### Exercise:
Using the records below, write out again exactly the lines that begin at the line containing "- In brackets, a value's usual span" and end at the line containing "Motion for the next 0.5", and no other lines.

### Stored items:
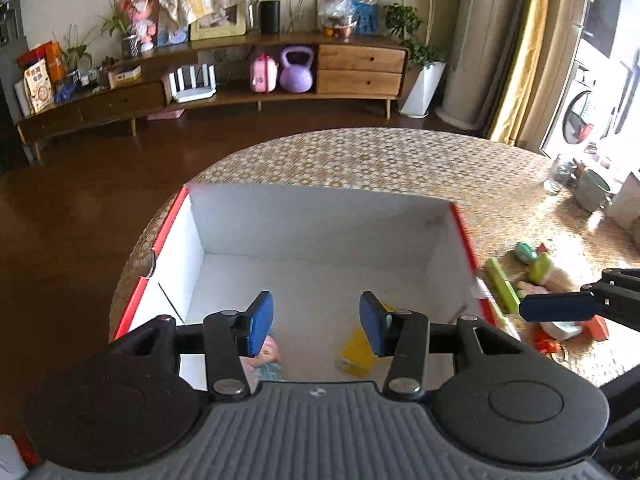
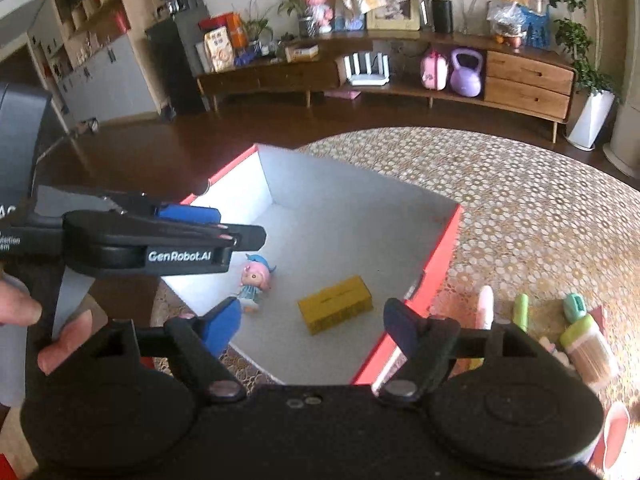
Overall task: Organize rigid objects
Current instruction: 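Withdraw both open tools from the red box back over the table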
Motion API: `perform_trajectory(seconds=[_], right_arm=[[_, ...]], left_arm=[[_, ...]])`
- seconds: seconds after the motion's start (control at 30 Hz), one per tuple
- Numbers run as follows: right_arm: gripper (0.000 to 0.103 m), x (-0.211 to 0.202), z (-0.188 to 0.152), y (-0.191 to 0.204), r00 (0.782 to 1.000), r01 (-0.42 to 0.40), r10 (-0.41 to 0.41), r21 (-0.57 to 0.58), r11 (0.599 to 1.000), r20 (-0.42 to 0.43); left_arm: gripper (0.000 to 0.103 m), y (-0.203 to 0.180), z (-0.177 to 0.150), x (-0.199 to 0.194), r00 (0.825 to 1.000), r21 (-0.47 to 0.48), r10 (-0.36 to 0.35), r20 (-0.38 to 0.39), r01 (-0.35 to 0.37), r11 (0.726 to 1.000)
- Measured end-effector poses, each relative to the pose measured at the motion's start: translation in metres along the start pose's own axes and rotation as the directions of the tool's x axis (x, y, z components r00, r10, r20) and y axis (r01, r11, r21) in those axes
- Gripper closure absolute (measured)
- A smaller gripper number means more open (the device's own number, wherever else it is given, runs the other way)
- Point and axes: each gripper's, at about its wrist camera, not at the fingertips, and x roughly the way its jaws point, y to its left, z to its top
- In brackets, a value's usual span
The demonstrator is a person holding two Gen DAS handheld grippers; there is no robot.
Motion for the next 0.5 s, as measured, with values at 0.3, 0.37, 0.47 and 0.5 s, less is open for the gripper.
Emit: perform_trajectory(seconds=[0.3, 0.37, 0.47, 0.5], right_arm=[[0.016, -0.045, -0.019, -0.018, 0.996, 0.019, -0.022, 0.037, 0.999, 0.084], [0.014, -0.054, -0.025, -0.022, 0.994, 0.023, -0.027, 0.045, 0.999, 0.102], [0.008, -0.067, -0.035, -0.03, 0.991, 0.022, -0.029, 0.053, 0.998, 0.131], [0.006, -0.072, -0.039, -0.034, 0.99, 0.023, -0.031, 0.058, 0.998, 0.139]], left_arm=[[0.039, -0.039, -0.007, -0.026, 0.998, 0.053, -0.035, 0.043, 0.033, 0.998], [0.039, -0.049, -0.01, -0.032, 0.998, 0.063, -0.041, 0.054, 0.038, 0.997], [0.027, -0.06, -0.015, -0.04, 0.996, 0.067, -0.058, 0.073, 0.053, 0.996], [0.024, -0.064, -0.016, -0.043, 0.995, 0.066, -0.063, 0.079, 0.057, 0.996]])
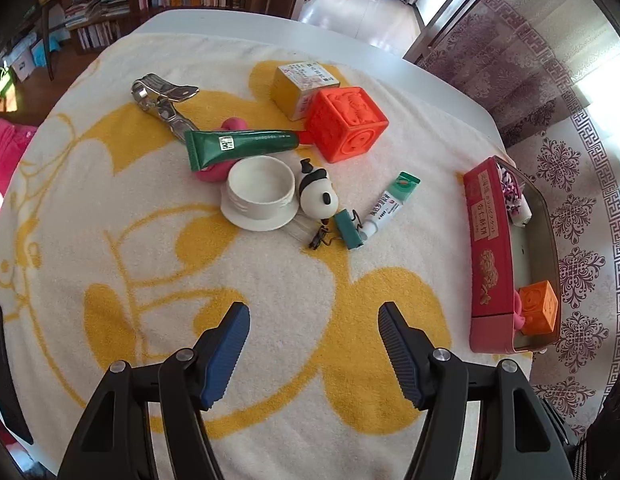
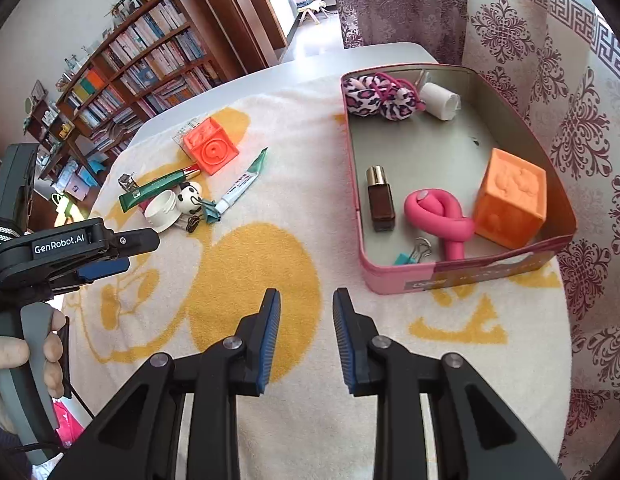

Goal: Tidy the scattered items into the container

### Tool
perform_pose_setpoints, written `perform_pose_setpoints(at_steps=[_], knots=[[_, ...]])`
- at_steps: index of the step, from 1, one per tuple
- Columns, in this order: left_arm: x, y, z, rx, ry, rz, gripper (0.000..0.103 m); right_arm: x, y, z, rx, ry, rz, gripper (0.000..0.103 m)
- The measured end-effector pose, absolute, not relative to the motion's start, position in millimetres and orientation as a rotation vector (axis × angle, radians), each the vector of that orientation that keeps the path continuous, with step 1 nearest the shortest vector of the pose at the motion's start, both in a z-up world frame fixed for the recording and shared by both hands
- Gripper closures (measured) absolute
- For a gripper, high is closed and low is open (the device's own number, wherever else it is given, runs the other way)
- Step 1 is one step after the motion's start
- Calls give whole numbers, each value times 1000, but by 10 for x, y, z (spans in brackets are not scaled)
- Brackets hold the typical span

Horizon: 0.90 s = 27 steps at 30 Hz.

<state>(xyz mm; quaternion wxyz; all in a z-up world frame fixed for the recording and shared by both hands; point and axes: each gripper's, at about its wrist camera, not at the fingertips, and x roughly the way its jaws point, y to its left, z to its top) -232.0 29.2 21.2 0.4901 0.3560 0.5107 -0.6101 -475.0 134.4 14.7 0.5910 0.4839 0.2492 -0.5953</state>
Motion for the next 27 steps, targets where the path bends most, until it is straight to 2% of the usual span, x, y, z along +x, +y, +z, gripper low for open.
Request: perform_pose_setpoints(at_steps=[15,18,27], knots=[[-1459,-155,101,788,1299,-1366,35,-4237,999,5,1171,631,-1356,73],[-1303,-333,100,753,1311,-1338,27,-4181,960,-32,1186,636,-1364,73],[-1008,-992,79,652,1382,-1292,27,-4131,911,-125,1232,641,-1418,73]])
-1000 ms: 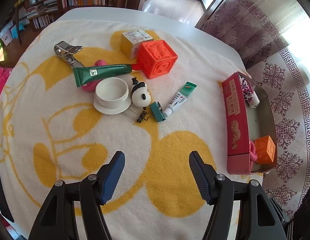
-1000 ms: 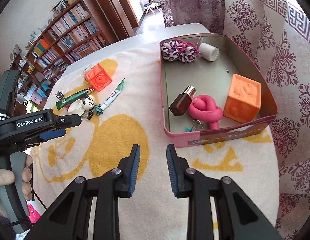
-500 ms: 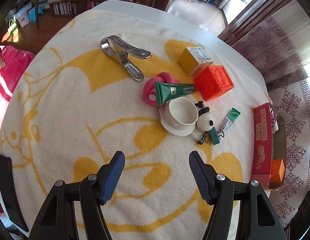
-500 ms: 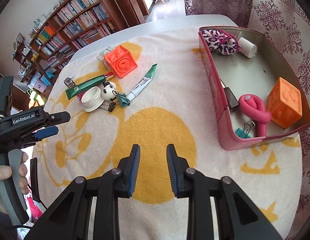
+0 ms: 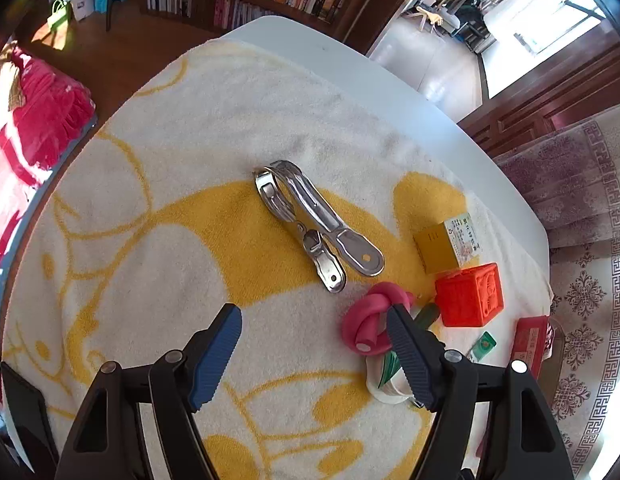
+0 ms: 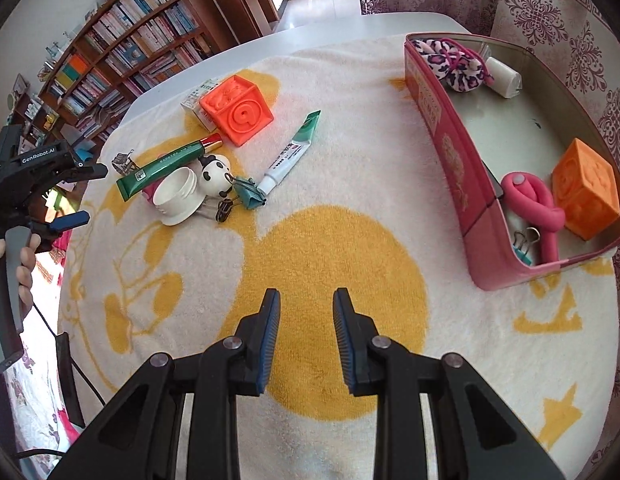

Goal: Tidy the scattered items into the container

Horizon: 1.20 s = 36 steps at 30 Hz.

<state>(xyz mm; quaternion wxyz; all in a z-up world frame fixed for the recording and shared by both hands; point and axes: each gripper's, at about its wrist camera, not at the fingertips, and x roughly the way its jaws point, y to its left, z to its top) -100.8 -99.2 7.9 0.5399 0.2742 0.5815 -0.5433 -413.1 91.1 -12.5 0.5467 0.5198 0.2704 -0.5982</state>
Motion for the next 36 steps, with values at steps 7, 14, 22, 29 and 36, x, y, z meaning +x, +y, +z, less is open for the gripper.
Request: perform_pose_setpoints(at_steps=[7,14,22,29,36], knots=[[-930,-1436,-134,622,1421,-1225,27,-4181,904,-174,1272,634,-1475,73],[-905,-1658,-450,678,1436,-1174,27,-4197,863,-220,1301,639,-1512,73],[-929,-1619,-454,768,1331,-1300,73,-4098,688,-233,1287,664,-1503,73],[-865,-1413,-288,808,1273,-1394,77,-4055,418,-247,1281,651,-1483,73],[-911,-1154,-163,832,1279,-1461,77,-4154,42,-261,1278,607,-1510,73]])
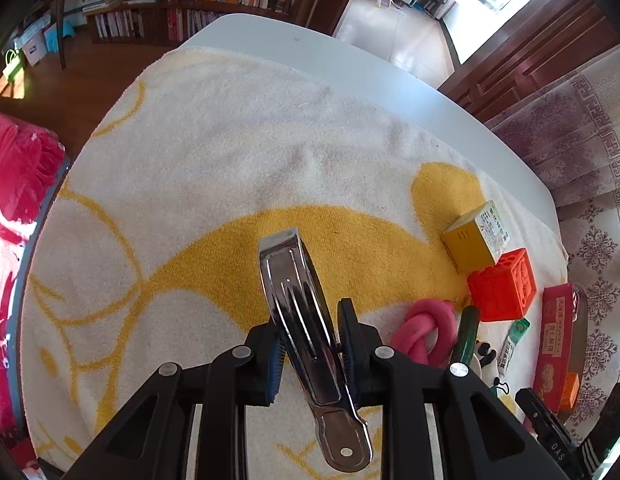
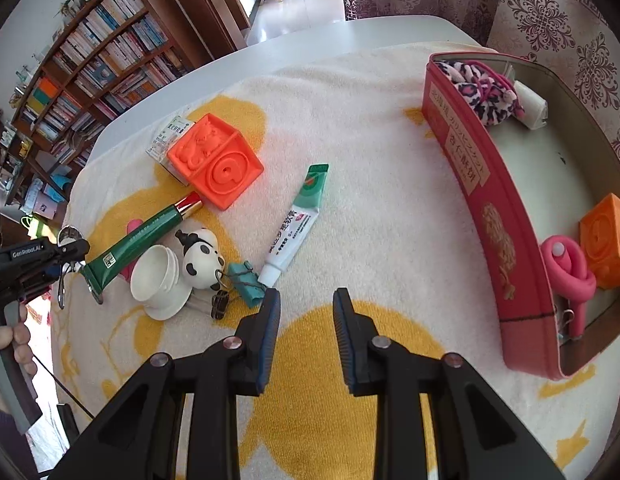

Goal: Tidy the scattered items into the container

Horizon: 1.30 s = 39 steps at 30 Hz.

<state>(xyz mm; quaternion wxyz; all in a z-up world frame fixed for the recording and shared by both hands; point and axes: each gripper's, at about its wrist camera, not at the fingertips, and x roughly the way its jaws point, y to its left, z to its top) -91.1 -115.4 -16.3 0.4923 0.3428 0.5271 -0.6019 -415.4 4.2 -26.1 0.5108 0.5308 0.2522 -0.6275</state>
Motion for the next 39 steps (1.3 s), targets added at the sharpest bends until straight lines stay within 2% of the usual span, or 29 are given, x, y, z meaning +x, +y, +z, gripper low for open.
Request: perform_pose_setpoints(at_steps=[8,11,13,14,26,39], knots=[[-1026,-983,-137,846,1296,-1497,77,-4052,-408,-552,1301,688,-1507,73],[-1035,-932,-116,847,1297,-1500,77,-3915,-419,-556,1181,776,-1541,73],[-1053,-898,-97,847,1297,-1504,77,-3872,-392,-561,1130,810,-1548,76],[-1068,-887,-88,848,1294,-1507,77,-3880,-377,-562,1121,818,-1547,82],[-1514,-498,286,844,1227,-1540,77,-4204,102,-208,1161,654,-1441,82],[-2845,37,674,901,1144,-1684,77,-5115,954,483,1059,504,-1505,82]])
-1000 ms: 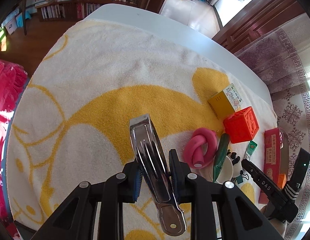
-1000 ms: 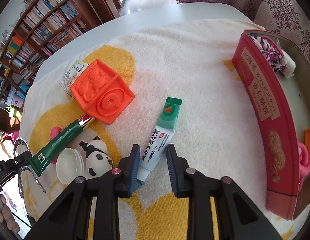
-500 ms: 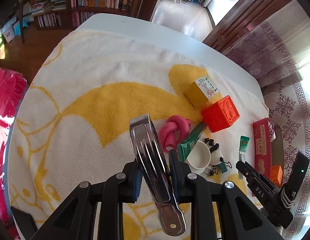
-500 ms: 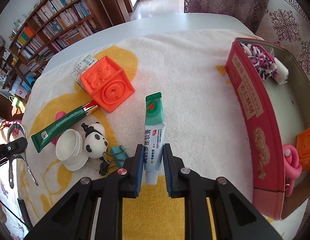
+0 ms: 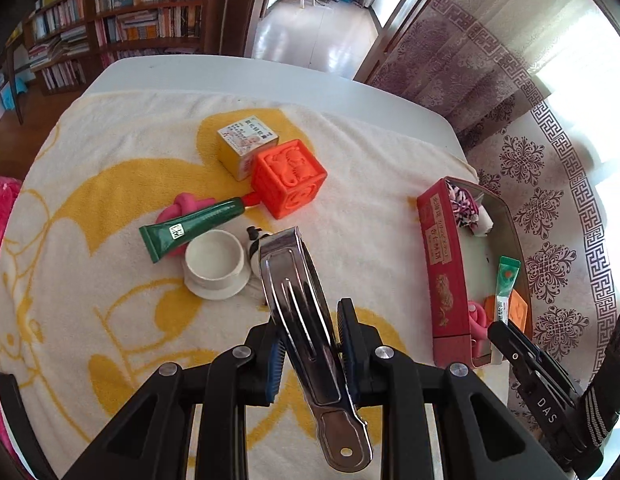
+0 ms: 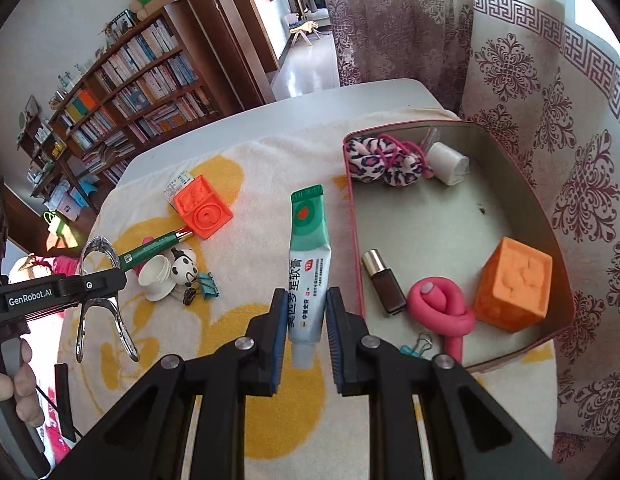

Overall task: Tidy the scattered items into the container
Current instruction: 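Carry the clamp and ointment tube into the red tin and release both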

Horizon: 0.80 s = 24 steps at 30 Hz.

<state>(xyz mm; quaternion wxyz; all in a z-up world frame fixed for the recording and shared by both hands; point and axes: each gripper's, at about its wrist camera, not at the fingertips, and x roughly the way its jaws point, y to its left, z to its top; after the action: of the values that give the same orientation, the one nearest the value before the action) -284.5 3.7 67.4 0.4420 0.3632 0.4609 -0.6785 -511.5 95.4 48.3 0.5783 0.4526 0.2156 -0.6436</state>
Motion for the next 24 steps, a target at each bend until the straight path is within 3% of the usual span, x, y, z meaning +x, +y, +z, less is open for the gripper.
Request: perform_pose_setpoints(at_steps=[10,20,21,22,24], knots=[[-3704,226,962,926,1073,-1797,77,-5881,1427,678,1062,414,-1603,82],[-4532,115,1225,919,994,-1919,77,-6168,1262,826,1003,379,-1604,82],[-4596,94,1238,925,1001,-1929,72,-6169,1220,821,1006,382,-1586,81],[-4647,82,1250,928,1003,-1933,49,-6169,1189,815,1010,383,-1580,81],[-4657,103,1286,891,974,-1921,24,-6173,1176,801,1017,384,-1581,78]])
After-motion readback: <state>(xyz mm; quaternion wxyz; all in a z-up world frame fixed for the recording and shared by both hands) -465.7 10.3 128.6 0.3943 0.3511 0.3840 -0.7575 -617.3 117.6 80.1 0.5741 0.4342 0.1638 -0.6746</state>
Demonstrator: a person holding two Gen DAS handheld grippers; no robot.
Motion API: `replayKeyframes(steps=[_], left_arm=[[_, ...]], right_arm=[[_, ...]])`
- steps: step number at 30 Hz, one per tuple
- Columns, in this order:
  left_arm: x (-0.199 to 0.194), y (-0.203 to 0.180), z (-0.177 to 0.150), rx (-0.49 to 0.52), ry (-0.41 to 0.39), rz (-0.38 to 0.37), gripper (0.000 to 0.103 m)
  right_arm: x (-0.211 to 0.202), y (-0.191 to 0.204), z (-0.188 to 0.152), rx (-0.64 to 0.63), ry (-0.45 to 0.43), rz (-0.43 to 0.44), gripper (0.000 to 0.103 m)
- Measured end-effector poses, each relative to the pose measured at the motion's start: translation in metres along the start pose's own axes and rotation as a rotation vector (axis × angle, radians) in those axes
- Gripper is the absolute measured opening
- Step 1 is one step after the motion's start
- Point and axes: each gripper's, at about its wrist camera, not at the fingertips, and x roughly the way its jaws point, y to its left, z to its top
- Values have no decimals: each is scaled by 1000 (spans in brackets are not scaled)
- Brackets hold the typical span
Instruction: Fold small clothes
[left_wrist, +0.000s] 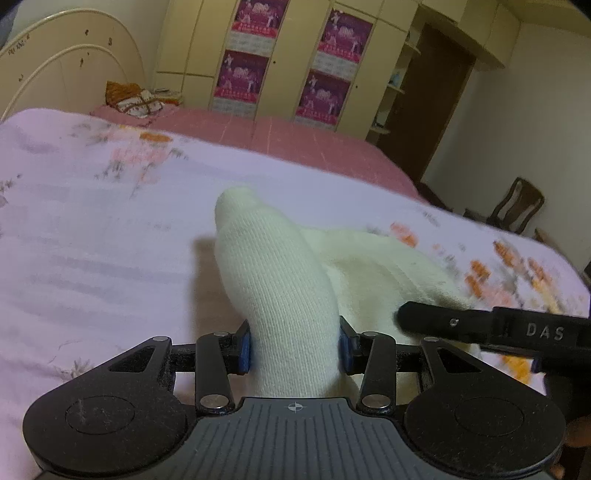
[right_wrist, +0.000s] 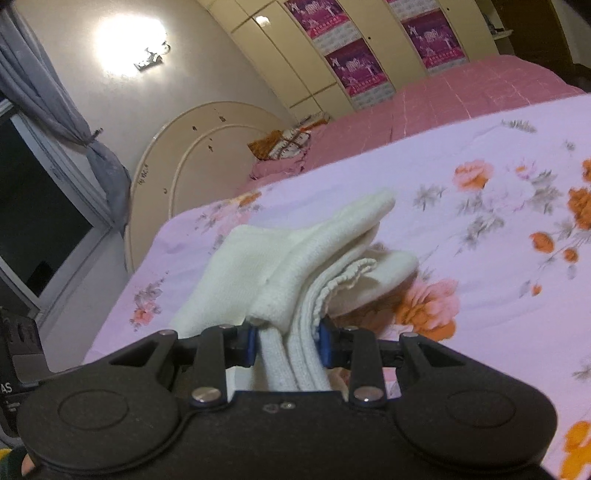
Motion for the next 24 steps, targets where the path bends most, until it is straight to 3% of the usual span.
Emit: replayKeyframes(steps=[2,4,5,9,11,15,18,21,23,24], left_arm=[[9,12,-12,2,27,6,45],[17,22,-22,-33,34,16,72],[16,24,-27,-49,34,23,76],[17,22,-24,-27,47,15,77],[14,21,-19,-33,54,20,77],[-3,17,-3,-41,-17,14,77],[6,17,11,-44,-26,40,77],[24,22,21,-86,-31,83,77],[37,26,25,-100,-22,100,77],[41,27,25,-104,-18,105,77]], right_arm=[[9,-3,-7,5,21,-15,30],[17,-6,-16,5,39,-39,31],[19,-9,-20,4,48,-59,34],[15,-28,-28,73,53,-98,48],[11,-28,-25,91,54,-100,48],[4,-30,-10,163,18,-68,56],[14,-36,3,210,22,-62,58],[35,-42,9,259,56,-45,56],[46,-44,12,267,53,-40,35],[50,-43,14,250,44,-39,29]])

### Result for this exercise:
- In brackets, a value's usual span
The demonstrator is a person holding two Gen DAS handheld grippers; there is no robot.
Motion for the next 0.5 s, as measured, with values at 0.3, 0.37, 0.47 and 0.5 s, less is open for the gripper.

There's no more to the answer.